The artwork and animation was done by a newer studio called Lerche, who previously animated shows like Astra: Lost In Space, Toilet-Bound Hanako-kun, Monster Musume, and Radiant. While the characters don't display much in terms of movement and motion (Though Hanako-kun is a lot worse about this), the series makes up for it with lush backgrounds and a subdued, low key artstyle that perfectly conveys the sheer beauty of the world around our two leads. I've heard that some people took issue with Lerche's usage of manga-style panels for certain parts, but I personally wasn't bothered by them. I thought that they worked just fine for the scenes they were used for, and weren't overused.

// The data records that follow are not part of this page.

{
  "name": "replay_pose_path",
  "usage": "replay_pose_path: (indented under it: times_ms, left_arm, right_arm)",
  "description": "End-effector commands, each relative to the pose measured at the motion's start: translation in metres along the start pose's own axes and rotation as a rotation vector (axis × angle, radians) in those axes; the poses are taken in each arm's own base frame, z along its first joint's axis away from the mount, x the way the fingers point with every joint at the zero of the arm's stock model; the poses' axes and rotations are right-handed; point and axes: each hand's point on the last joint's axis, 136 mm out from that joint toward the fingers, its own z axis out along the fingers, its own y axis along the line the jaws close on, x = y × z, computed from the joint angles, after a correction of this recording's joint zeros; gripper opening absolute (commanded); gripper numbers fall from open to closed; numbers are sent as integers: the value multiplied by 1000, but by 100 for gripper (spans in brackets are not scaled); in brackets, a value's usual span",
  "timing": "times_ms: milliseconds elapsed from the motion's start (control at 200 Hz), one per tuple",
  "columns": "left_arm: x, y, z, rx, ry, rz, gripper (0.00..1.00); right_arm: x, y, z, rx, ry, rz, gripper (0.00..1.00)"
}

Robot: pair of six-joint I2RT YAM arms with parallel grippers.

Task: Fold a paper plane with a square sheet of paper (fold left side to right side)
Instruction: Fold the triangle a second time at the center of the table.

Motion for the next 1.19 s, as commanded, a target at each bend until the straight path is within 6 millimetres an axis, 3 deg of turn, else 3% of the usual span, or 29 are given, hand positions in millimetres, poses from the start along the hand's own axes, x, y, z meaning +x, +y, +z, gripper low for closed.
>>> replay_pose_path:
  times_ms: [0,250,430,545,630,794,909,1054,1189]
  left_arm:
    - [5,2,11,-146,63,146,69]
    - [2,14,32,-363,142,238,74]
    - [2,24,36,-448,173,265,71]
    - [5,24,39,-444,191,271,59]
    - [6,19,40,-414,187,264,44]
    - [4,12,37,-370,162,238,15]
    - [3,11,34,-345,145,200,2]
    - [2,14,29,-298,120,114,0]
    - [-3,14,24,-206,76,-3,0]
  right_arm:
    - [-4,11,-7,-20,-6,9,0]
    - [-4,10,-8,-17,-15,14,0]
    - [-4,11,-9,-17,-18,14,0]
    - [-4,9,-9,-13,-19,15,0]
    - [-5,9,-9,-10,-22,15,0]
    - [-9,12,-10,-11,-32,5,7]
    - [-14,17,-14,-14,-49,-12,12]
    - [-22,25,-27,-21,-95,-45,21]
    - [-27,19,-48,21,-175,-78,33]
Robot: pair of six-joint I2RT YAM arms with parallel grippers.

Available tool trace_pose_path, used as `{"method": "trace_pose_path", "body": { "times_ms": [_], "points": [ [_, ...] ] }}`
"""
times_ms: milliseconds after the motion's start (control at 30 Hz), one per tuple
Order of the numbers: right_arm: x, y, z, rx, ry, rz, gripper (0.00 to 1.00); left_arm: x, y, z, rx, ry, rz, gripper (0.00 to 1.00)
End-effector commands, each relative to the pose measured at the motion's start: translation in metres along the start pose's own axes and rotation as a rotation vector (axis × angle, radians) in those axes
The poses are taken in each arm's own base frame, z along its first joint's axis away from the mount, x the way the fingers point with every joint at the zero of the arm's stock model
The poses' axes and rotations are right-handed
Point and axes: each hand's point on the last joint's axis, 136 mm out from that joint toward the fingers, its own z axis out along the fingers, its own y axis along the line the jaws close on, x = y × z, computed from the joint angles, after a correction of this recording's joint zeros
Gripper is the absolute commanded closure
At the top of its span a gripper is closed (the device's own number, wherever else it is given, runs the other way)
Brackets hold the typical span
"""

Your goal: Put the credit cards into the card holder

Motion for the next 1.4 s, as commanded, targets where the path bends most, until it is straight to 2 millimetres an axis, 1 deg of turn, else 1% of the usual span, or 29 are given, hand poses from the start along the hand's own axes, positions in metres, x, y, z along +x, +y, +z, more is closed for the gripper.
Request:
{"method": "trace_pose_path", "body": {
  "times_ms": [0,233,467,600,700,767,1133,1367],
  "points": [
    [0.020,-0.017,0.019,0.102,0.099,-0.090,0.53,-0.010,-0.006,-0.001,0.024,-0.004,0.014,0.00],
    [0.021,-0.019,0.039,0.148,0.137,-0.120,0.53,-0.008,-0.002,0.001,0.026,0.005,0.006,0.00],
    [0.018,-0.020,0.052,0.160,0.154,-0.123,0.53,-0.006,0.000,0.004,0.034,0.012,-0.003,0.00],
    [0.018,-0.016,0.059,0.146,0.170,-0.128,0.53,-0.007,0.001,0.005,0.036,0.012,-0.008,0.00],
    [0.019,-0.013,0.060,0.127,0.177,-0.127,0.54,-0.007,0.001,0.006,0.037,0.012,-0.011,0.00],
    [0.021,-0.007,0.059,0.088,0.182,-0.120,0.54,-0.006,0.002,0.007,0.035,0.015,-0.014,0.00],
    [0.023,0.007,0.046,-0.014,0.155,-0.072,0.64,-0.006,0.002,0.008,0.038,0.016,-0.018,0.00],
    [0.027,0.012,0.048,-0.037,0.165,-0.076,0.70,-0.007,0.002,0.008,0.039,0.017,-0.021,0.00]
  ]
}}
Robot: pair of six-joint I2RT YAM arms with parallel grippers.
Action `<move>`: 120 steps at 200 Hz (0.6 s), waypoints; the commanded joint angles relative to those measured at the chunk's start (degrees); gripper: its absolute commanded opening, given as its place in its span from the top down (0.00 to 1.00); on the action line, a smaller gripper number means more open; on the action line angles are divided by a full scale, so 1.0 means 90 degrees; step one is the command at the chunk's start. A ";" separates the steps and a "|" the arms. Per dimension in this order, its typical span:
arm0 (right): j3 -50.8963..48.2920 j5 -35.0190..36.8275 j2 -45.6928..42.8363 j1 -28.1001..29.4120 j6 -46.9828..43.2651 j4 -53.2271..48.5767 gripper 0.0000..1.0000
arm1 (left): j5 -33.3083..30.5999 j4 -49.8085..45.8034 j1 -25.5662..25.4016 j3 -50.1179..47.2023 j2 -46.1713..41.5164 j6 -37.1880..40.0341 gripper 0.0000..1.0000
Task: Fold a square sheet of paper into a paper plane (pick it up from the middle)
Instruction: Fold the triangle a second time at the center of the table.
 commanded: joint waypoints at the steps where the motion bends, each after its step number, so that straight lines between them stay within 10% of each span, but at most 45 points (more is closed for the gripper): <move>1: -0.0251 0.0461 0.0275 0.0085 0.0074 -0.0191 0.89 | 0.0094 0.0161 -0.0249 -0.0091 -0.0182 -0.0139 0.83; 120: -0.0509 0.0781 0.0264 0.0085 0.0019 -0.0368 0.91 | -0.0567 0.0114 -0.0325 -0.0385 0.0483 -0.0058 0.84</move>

The soundtrack is also a joy to listen to, with every piece fitting the feel and atmosphere of the series, from loud, energetic cowboy fiddles to soft, soothing piano music for the quieter parts. Honestly, the only thing I can see people take issue with is that it's deliberately slow paced and lacking in action. This isn't a series for people who want to see blood-pumping fights or guys screaming at each other constantly. Hakumei and Mikochi is a slice-of-life through and through and knows what its supposed to be. That being said, I'm admittedly not a fan of episode 8, because its whole tone and premise felt jarring and out of place for a series like this. It's not a bad episode or anything, but it just seemed to come out of nowhere and really clashed with the rest of the series. But it's just one episode out of twelve, so I think I can let it slide.
In terms of iyashikei series, Hakumei and Mikochi is one of the best the genre has to offer. It's a sweet, charming little time-killer that's perfect for when you want to wrap yourself in a blanket, sit by the fireplace, drink hot chocolate, and relax on a snowy winter day. It's sweet, its wholesome, and definitely worth your time if you're willing to give it a chance.